A roadmap to recovery and a life worth living
An interpretative phenomenological analysis of adolescent experiences of dialectical behaviour therapy in child and adolescent mental health services
DOI:
https://doi.org/10.24377/EJQRP.article3065Keywords:
Dialectical Behaviour Therapy (DBT), Adolescence, Suicide, Adolescent mental health, Recovery, Interpretative Phenomenological Analysis, Qualitative methodology.Abstract
This research explores adolescents’ lived experience of 24 weeks of Dialectical Behaviour Therapy (DBT), designed to address severe mental health difficulties including suicidal and self-harming behaviour. There is a lack of published literature regarding adolescent lived experiences of 6 months comprehensive DBT. A qualitative design in the form of Interpretative Phenomenological Analysis (IPA) is an appropriate fit for research questions concerned with individual phenomenology. Six adolescent service users self-selected to take part in the research.
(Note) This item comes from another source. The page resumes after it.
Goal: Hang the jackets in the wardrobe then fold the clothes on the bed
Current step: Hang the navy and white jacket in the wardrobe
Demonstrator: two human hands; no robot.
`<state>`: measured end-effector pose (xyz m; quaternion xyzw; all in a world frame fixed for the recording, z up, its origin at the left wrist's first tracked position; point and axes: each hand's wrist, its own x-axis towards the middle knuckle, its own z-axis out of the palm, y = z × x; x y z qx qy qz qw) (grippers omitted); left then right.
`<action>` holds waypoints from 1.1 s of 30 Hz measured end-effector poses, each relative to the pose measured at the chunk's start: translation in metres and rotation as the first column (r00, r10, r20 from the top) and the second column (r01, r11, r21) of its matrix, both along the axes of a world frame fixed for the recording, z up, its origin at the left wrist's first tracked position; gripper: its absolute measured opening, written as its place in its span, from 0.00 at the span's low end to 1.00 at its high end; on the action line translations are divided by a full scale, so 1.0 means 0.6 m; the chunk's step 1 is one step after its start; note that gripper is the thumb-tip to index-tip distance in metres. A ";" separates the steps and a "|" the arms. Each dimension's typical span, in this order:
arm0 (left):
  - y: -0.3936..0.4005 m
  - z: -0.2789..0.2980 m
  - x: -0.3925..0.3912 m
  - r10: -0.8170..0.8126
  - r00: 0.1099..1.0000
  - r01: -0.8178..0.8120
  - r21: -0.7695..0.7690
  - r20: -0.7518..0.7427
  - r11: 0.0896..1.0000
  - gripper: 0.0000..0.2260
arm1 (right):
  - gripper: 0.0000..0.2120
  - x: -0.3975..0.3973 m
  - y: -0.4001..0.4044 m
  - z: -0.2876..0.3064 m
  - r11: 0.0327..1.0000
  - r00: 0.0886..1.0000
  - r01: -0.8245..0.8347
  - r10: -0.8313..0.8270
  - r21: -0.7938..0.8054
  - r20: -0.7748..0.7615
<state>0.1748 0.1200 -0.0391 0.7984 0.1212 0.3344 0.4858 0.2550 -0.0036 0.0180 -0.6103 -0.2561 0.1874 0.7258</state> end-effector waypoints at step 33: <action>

One superordinate theme around recovery of mental health and wellbeing was characterised as ‘building a roadmap to recovery and a life worth living’. Three subordinate themes depict the steps on the road and describe how individuals travelled from ‘alienation to insight’, ‘isolation to connection’, and from ‘passive disempowered recipient of intervention to proactive engagement as empowered service users’. Novel links between DBT, identity process theory, attachment theory and critical psychology are made.